The smoke from the open fire collects in the turf and loam that are used to bind the lava blocks and simply resides in the house. I sometimes go to the open-air museum in Árbær just to stay a while in the turf house there and become part of that smell and dwell with the good memories.
The longhouse on L’Anse Aux Meadows tells me that a group of people from Northern Europe sailed to that island and decided to stay so they built a turf house. I wonder what the daily life was like in that house. What animals did the people take with them on the boat, the knörr? What were the women doing all day when the men were out scouting and hunting? A spindle whorl was dug up from the ground, certainly an Icelandic or Nordic household tool. I think it is interesting to imagine the women of that house spinning the wool for a new garment, perhaps for a growing child. They must have taken some lambs with them for the wool, maybe for the meat and the milk, too. The lambs would grow and become ewes with lambs.
People in the Nordic countries of the poorer group lived in turf houses whereas those of better means used houses of sturdier material, such as wood or stone.
This was not the case in Iceland. Rich and poor lived in turf houses, albeit of different qualities. In the beginning, our houses were longhouses but eventually, Icelanders developed their own style of turf houses. For very practical reasons we gave up building longhouses and developed family unit-sized houses, each with its own roof but one entrance for the entire house. The cow shed was in most farms adjacent to the main house and usually so was the barn. During times when the weather was difficult this certainly made life easier.
What do we know about the people who did sail to North America in the year 1000? We know they were from Iceland, many living temporarily in Greenland. They were Icelanders, no matter some claim that Leifur Eiríksson was Norwegian. Everything we know about Leifur Eiríksson indicates that he was born and raised in Iceland, either on Strandir, the eastern part of the Westfjords where his parents lived a few years or at Eiríksstaðir in Haukadalur, which is more likely.

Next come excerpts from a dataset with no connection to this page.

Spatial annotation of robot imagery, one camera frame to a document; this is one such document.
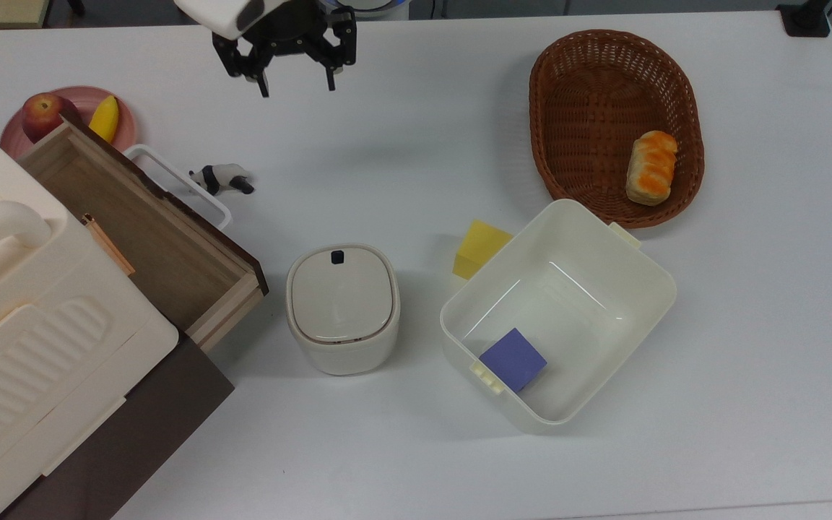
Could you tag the yellow banana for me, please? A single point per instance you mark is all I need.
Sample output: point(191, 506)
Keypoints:
point(104, 119)

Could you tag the red apple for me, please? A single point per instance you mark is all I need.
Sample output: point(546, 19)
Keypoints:
point(44, 115)

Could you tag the orange pencil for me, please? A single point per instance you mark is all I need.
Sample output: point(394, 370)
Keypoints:
point(109, 245)

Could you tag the black clamp mount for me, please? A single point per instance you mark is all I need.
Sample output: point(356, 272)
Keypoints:
point(806, 18)

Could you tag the white open plastic box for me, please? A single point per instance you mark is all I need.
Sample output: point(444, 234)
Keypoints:
point(568, 310)

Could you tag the black and white panda toy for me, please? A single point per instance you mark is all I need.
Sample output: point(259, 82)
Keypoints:
point(227, 176)

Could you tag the white lidded bin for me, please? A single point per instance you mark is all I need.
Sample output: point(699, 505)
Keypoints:
point(342, 307)

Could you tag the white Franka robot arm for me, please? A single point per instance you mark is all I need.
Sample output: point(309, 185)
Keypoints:
point(224, 14)

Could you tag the yellow foam block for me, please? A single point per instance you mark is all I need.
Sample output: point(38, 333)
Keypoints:
point(479, 249)

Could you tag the dark brown drawer cabinet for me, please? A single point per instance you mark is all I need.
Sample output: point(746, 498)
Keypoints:
point(134, 433)

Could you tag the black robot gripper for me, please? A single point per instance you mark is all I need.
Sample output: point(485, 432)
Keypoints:
point(287, 29)

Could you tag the brown wicker basket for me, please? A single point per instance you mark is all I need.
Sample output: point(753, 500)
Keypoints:
point(596, 108)

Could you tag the purple cube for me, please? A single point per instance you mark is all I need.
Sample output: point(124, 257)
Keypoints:
point(513, 359)

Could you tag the pink plate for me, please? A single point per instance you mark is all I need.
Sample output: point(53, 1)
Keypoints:
point(127, 126)

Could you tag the toy bread loaf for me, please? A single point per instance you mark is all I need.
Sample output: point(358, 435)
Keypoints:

Leifur was the son of Eiríkur the Red, a refugee from Norway and his wife Þjóðhildur Jörundardóttir a third-generation Icelander.
The family moved to Greenland and one summer Bjarni Herjólfsson from Drepstokk, a farm a short distance from Selfoss and Eyrarbakki, sailed to Greenland to stock up on merchandise to sell in Europe. The items the merchants were interested in were mostly walrus and whale teeth and oil from ocean animals, mostly whales, seals and cod ( the liver). He told remarkable stories of a large land he had seen in the west but not explored. He hoped other people would do so. Leifur bought Bjarni's ship and sailed from Greenland to North America with an Icelandic crew. Did Leifur Eiríksson move into a turf house in L'Anse Aux Meadows or did he perhaps not leave his boat unattended?
Leifur and his crew built turf houses to stay in over the winter. The Greenlanders Saga does not describe the houses they built as the readers of the saga would have known turf houses.
Looking at that house in the picture I am surprised to see several windows on the roof. That would never have been seen on an Icelandic turf house. During the settlement period, there were no windows in the turf house, only the so called ljóri, a small circular opening in the top of the roof that served both as a window and an opening for the smoke from the langeldur, the long fire burning at the center of the floor, and of course from the fire used for cooking.
Glass windows were not available to the common people of Iceland until in the 19th century. Then, a window was put on the front of the main section of the turf house.
When the Icelandic people had disrupted the peace in Newfoundland and were no longer on friendly terms with the Native people they seemed not to feel safe staying in their houses and made sure that their ships were safe. Eventually, they moved altogether to their ships and sailed off, back to Greenland and Iceland.
These are some of the thoughts that race through my mind when I look at the turf house on L’Anse Aux Meadows.